Given the “blazingly fast” branding, I too would have thought this would be in s...

jandrewrogers · 2025-11-06T02:40:43 1762396843

Getting maximum performance out of SIMD requires rolling your own code with intrinsics. It is something a compiler can't do for you at a pretty fundamental level.

Most interesting performance optimizations from vector ISAs can't be done by the compiler.

capyba · 2025-11-06T10:19:21 1762424361

Interesting, how so? I’ve had really good success with the autovectorization in gcc and the intel c compiler. Often it’s faster than my own instrinsics, though not always. One notable example though is that it seems to struggle with reduction - when I’m updating large arrays ie `A[i] += a` the compiler struggles to use simd for this and I need to do it myself.

burntsushi · 2025-11-06T14:58:26 1762441106

There's no optimal portable `movemask` operation. Because aarch64 NEON doesn't have it.

exDM69 · 2025-11-06T12:12:59 1762431179

> Getting maximum performance out of SIMD requires rolling your own code with intrinsics

Not disagreeing with this statement in general, but with std::simd I can get 80% of the performance with 20% of the effort compared to intrinsics.

For the last 20%, there's a zero cost fallback to intrinsics when you need it.

jandrewrogers · 2025-11-06T16:13:51 1762445631

To clarify, there are many things SIMD is used for that look nothing like the loop parallelism or doing numerics commonly discussed. For example, heterogeneous concurrency is likely going to be beyond compilers for the foreseeable future and it is a great SIMD optimization.

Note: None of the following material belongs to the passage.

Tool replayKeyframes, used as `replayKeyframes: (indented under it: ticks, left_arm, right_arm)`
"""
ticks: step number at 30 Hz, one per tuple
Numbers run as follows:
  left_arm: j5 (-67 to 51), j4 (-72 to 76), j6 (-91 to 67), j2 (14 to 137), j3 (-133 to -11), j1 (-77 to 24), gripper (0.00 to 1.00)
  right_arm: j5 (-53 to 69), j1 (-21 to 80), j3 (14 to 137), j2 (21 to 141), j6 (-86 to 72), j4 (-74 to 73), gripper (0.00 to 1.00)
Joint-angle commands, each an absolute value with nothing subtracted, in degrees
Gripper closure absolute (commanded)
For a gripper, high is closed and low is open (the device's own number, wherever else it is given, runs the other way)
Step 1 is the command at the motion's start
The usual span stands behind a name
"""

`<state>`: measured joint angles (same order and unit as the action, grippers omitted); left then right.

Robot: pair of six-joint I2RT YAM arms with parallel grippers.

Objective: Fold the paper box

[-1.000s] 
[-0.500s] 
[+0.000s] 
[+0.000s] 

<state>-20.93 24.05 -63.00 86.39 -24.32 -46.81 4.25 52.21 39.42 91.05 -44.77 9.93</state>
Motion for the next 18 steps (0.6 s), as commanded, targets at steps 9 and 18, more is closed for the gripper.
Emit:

A common example is executing the equivalent of a runtime SQL WHERE clause on arbitrary data structures of mixed types. Clever idioms allow surprisingly complex unrelated constraint operators to be evaluated in parallel with SIMD. It would be cool if a compiler could take a large pile of fussy, branchy scalar code that evaluates ad hoc constraints on data structures and converts it to an equivalent SIMD constraint engine but that doesn't seem likely anytime soon. So we roll them by hand.

burntsushi · 2025-11-06T14:57:27 1762441047

> Given the “blazingly fast” branding, I too would have thought this would be in stable Rust by now.

It's the exact opposite. It's the portable SIMD abstraction that isn't stable yet. But the vendor specific SIMD intrinsics have been stable for quite some time already (x86-64 for many years for example). And indeed, those are necessary for some cases.

ripgrep wouldn't be as fast as it was if it weren't possible to use SIMD on stable Rust.

queuebert · 2025-11-06T03:42:34 1762400554

I do scientific computing, and even I rarely have a situation where CPU SIMD is a clear win. Usually it's either not worth the added complexity, or the problem is so embarrassingly parallel that you should use a GPU.

capyba · 2025-11-06T10:13:37 1762424017

Interesting, in what domain? My work is in scientific computing as well (finite elements) and I usually find myself in the opposite situation: SIMD is very helpful but the added complexity of using a GPU is not worthwhile.

steveklabnik · 2025-11-06T00:22:18 1762388538

Don’t forget that autovectorization does a lot too. This is only for when you want to ensure you get exactly what you want, for many applications, they just kinda get it for free sometimes.